The Fund’s stabilization policy has extended guarantees to include loans disbursed by banks even before the pandemic occurs. AGF thus helps banks restructure loans and provide the necessary support to SMEs.

Is the Fund at risk of losing money because of this? “Yes, recognizes its promoter,” but this is how our business model should work. Will these losses affect the Fund’s rating? “No, he reassures us, we have enough shock absorbers and liquidity.”

This new funding will only strengthen AGF’s position and allow it to further expand its services. “The only source of finance for SMEs are financial services. If SMEs collapse, African economies will collapse,” says Félix Bikpo, stressing the urgency of the matter. “If AGF cannot support the SME sector now, then there is no reason to exist!”
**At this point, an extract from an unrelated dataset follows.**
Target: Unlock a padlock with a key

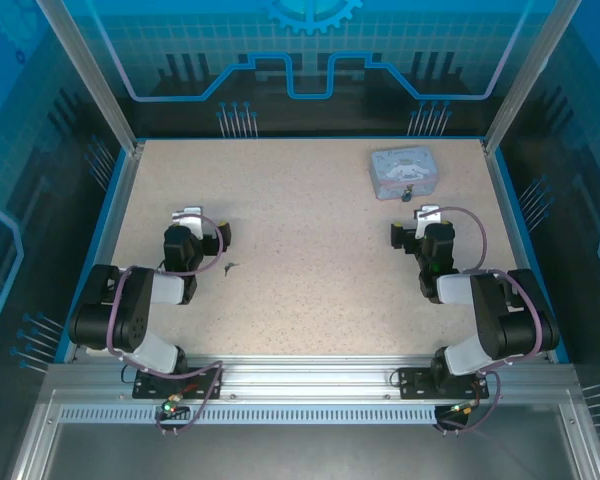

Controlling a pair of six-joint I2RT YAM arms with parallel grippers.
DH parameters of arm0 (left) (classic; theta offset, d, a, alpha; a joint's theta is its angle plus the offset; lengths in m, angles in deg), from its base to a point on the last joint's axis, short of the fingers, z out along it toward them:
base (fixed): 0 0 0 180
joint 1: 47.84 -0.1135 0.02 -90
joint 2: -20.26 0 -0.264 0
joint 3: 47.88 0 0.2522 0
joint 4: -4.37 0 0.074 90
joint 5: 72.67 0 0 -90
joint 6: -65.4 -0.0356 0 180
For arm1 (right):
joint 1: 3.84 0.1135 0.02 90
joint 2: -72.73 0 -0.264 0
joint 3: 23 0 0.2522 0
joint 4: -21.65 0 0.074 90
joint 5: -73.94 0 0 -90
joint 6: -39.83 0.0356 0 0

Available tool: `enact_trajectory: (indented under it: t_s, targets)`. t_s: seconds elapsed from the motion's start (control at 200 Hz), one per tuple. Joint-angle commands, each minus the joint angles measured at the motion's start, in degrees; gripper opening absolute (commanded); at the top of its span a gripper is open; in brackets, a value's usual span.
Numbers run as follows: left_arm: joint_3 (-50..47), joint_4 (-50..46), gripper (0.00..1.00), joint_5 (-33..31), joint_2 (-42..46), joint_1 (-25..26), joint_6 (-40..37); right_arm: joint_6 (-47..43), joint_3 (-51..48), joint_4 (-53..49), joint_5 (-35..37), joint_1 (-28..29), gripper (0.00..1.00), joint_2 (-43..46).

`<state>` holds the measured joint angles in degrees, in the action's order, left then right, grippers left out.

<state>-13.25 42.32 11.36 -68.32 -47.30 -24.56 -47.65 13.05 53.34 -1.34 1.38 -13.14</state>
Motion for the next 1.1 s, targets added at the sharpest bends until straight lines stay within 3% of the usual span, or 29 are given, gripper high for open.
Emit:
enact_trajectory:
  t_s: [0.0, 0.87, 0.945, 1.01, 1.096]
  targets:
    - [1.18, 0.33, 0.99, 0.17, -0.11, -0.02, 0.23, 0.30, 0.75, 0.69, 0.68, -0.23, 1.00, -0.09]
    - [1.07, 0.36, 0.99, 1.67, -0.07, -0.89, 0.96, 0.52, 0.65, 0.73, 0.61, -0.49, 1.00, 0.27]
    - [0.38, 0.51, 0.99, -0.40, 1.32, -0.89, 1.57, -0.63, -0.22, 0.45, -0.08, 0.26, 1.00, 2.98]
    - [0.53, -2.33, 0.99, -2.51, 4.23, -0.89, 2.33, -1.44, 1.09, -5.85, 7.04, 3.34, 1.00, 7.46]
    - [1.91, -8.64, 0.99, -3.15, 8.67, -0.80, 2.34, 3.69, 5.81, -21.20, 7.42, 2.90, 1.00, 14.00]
The leader considers that central banks across the continent have, on the whole, “acted decisively and done a great job.” In particular, by offering flexibility in the capital requirements of banks and by extending the period of non-performance of loans. These provisions thus provide more time for banks and businesses to restructure loans and allow the economy to recover.

Time is of the essence!

What businesses need to rebound, he continues, is time. But how long is the unknown. African economies being very varied, generalizations cannot be advocated.
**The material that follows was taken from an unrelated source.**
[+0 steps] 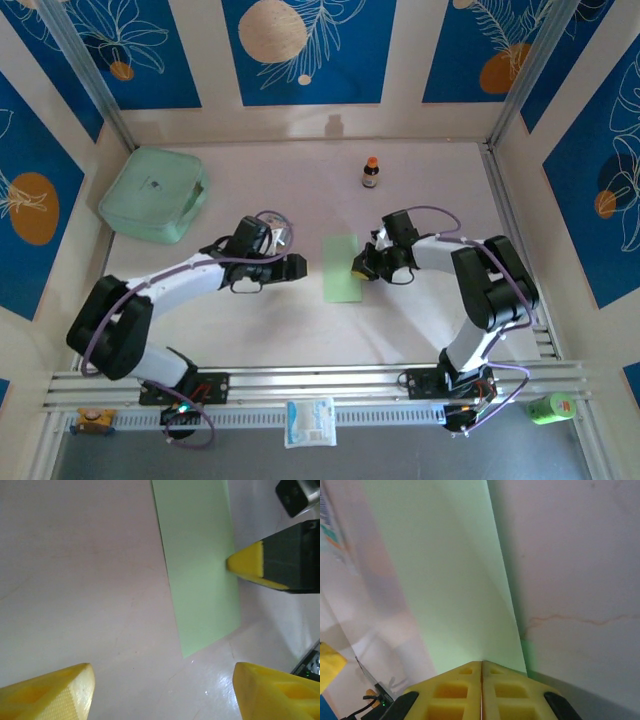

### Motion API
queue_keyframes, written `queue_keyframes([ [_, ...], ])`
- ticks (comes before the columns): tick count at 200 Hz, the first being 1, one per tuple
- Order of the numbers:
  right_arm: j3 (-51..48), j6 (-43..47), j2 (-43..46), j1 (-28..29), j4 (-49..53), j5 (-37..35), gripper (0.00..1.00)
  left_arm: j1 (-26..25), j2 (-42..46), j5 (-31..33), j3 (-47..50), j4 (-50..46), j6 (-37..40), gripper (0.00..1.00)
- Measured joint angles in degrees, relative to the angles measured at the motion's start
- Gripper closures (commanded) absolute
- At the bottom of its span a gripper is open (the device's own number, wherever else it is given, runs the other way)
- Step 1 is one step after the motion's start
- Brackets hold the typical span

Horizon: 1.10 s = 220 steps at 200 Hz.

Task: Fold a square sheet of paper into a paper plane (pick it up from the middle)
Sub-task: Turn over the paper at the center of the table, then third fold the triangle at the center of the table.

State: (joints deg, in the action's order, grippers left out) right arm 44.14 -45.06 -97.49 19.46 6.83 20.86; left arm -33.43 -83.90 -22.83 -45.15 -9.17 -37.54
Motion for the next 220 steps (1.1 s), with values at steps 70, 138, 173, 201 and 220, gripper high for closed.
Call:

Much will depend on factors such as the lifting of travel restrictions to boost tourism and hospitality, or the speed of the global economic recovery for commodity exporters.

It is estimated that two-thirds of growth on the continent comes from domestic consumption. “The attitude of the consumer will therefore also be critical and it is difficult to predict how quickly consumption will start again,” he considers. Public investment and the role of banks will therefore be essential to boost growth.

Which sectors are most affected by the crisis? “Tourism first,” he says, because of the portfolio of loans in which its banking customers are involved. “Then transport and logistics, but also energy which are particularly affected”.

Although the current situation has tempered some of its ambitions, the organization’s mandate will continue to expand further and further. For example, AGF was chosen by the AfDB and its partners to manage a $300 million fund aimed at increasing lending to women-led businesses.

Having become PCA, Félix Bikpo analyzes the nine years completed at the end of June at the head of AGF. He says his greatest achievement has been “to demonstrate that with a little ingenuity it is always possible to unblock problems that seem intractable at first.”